Nem se diga que o gesto de Carla foi inútil. Veio a ser um brado em favor da vida num mundo em que a violência e a morte têm dominado em várias regiões, instaurando a cultura da morte; sejam recordados os dolorosos episódios ocorridos na Bósnia (tragédia para a qual não se vê fim), as guerras fratricidas em países da África, as guerras e guerrilhas do Oriente Médio, os conflitos entre hinduístas e muçulmanos na Índia, a aprovação de uma lei em favor da eutanásia direta na Holanda (aos 10/02/9e), a política abortista do governo B. Clinton nos Estados Unidos… O gesto da modesta mulher Carla Levati, como também o de Gianna Beretta Molle, são sinais que podem e devem avivar a opinião pública para que tente promover outro tipo de comportamento social; matar por paixão e egoísmo não leva à felicidade, ao passo que a vivência do amor que pretente salvar o próximo será penhor de dias melhores.

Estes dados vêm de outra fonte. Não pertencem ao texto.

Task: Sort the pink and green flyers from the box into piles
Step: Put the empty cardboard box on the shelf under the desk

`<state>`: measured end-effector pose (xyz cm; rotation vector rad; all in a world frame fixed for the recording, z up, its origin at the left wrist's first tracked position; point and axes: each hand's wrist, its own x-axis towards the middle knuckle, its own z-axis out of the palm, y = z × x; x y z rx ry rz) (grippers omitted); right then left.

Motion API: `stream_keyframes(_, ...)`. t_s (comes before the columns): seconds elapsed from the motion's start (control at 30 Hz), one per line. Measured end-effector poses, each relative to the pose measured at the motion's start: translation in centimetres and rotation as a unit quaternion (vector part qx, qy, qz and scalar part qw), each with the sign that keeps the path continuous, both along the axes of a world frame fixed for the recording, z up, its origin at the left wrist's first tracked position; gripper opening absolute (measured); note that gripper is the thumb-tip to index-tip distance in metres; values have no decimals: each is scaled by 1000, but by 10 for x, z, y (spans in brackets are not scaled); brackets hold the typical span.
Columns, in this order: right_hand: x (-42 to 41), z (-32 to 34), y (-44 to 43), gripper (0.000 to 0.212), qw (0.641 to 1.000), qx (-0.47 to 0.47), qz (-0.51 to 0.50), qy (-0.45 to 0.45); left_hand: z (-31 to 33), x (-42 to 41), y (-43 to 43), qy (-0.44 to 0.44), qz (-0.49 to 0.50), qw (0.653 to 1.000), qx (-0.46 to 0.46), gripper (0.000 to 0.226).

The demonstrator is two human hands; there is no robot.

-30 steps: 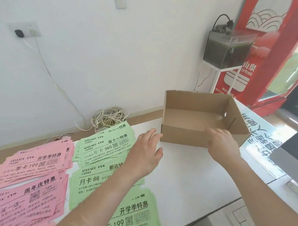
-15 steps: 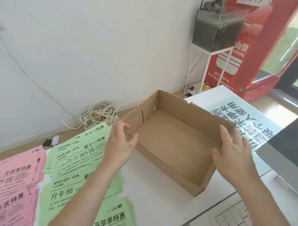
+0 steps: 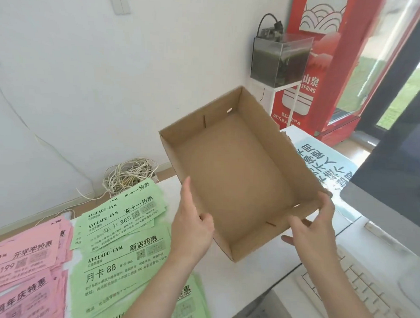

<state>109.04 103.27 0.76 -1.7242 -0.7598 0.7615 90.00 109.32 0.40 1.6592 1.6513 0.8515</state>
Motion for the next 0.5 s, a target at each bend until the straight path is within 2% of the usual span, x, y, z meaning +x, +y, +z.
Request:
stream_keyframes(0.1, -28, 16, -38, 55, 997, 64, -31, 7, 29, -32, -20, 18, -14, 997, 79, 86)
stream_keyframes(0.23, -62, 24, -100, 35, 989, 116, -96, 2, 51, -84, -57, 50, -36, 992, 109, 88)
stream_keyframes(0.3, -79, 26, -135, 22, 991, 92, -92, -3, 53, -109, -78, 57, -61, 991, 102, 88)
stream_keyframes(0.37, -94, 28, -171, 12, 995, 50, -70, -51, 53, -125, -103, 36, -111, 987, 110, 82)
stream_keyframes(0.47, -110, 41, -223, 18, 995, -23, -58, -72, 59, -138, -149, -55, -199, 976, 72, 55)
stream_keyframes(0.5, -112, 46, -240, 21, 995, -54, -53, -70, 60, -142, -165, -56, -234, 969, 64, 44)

Aos olhos dos incrédulos, a Cruz de Cristo será sempre loucura e escândalo como diz São Paulo (1Cor 1,18.23). Por conseguinte, não nos surpreende a incompreensão de muitos frente ao caso de Carla Levati e Gianna Beretta Molle. Mas continua o Apóstolo dizendo que o que é loucura aos olhos dos homens é sabedoria aos olhos de Deus (1Cor 1,25). Essa sabedoria de Deus é, não raro, revelada aos pequeninos e humildes, como foi Carla Levati, para que proporcionem aos sábios e poderosos a ocasião de repensar sobre o sentido da vida e da morte, do sofrimento e do amor.
Este artigo muito deve ao Editorial “Una testimonianza per la vita” de La Civiltà Cattolica, n° 3425, 06/03/1993, pp. 417-423.